### What you have to do
Your task is to copy the lines of the data below from the line holding "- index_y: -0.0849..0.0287" through the line holding "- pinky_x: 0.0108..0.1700", inclusive, exactly and with nothing added.
START Exercise data
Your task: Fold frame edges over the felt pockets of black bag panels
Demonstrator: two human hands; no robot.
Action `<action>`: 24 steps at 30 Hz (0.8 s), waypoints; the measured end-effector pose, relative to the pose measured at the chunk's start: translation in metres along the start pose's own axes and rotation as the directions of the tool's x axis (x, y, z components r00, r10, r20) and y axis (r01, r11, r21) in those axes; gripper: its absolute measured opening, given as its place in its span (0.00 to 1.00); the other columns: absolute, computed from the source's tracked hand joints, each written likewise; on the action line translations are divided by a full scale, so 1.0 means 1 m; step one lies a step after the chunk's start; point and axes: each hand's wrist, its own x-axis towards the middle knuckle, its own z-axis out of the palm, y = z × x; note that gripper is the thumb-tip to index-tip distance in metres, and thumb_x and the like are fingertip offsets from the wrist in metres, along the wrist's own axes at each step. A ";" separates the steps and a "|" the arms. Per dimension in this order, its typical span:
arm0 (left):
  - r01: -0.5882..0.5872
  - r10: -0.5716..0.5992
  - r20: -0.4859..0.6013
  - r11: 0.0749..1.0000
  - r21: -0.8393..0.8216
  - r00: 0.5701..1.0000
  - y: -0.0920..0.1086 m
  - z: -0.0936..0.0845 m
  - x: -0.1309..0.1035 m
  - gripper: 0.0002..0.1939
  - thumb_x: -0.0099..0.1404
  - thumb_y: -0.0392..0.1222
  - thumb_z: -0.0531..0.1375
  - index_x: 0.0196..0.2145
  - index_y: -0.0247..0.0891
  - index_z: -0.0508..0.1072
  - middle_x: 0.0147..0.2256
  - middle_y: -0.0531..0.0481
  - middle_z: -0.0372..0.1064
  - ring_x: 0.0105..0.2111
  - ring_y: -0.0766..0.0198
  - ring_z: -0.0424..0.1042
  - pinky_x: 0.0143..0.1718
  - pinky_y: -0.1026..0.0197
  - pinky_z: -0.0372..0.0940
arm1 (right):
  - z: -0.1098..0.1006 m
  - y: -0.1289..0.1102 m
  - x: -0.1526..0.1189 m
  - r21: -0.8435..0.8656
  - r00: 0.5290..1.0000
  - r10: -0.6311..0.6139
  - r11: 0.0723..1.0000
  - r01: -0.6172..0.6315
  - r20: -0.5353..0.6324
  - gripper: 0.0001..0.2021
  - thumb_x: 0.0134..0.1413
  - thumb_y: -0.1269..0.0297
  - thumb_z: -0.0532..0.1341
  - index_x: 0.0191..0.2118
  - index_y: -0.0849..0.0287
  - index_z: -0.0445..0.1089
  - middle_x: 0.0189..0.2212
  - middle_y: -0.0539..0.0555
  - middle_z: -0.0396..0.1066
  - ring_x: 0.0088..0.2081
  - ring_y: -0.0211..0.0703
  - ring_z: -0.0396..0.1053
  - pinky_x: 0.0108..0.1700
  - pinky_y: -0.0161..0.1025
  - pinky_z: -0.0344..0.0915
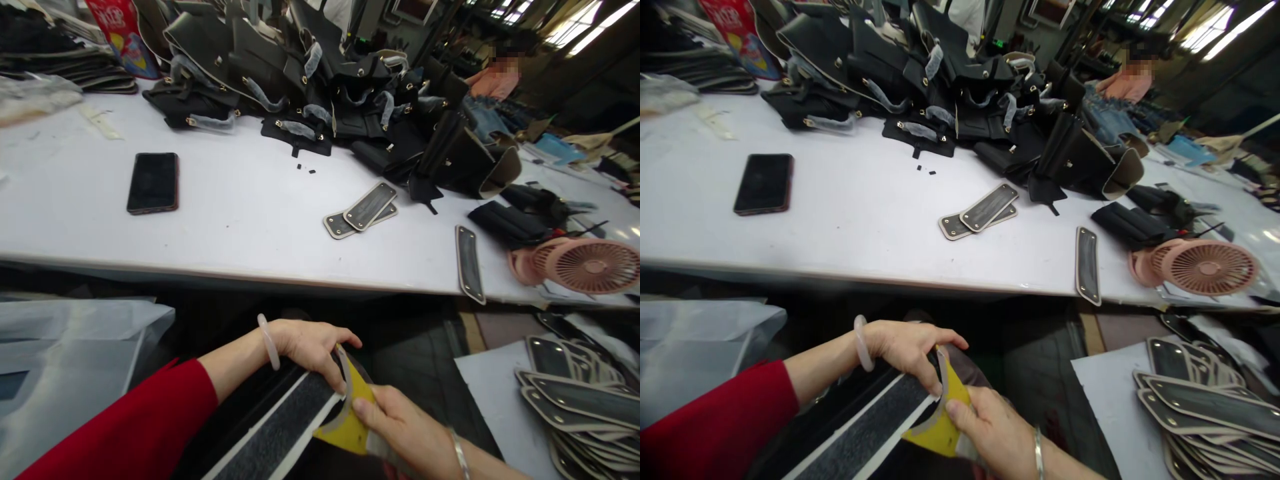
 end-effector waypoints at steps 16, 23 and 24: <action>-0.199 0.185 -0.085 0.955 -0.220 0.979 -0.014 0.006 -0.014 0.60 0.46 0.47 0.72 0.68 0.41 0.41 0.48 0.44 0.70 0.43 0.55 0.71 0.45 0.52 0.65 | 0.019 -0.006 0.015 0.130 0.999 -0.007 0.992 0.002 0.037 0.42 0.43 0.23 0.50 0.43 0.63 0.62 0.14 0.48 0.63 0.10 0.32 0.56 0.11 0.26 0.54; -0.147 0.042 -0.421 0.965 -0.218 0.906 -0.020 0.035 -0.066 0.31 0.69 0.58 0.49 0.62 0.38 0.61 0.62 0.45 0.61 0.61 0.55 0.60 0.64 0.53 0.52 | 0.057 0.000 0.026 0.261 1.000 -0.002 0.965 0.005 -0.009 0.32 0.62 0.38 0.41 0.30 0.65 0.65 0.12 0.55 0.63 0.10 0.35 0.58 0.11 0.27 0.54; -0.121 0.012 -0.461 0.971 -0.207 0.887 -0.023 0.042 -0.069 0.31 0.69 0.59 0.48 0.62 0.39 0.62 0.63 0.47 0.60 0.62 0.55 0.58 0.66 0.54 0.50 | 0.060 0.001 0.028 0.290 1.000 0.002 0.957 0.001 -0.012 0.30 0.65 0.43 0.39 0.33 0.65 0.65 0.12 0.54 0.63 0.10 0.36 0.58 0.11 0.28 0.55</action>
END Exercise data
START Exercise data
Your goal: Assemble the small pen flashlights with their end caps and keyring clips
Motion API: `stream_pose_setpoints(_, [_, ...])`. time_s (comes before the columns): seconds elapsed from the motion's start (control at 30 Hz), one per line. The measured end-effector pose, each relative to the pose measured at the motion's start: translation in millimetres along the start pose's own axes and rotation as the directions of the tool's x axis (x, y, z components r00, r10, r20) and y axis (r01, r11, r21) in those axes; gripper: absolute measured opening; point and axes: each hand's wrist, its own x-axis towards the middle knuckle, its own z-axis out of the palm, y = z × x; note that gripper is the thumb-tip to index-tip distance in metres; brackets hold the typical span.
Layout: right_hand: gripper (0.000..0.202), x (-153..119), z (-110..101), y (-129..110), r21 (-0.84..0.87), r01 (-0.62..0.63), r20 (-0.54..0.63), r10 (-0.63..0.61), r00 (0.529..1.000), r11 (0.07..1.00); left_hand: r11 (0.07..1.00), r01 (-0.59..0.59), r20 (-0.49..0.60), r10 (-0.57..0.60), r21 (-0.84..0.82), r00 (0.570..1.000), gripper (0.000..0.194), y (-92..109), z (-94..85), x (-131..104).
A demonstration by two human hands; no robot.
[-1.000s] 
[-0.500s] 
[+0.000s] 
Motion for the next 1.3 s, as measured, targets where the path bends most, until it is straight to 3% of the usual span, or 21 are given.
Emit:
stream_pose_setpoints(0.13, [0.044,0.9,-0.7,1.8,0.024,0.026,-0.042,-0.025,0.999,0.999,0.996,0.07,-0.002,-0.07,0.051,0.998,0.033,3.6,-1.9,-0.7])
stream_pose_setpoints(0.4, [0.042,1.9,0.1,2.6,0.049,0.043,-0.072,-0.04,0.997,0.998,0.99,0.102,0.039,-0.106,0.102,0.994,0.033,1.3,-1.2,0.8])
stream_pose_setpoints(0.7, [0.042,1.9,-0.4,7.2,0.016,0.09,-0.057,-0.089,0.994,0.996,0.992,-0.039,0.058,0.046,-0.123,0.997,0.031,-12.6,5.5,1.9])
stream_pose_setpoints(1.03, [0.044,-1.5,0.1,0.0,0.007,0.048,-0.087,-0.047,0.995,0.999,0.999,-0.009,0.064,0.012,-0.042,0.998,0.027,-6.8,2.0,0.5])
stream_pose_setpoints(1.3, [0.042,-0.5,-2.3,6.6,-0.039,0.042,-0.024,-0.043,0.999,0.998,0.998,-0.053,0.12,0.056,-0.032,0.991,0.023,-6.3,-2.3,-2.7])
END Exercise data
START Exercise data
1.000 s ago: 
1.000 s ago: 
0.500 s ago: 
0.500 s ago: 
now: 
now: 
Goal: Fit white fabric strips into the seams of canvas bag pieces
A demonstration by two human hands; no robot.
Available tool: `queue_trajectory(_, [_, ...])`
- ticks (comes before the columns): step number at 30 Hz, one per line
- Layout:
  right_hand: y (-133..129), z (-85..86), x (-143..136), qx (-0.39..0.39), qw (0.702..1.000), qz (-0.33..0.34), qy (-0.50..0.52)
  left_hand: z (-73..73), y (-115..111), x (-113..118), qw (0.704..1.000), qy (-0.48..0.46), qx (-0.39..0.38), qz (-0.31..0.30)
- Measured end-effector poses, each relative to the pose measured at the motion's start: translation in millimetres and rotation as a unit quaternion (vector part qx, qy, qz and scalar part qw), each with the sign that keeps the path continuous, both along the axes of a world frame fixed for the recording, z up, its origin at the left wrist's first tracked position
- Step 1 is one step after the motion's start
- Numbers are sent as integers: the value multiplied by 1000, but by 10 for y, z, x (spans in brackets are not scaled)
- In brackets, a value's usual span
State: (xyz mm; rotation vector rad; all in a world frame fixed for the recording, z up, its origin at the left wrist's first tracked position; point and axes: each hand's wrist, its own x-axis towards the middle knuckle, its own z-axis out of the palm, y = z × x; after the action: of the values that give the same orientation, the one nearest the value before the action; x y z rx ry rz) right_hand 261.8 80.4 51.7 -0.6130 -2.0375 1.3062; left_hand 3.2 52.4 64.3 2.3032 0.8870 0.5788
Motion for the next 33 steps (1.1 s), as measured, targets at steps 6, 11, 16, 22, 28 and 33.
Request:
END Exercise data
### Response area
  - index_y: -0.0849..0.0287
  - index_z: -0.0445..0.1089
  - middle_x: 0.0189..0.2212
  - middle_y: -0.0539..0.0555
  - middle_z: -0.0396..0.1066
  - ring_x: 0.0088..0.2081
  - ring_y: -0.0211..0.0703
  - ring_z: -0.0396..0.1053
  - pinky_x: 0.0108..0.1700

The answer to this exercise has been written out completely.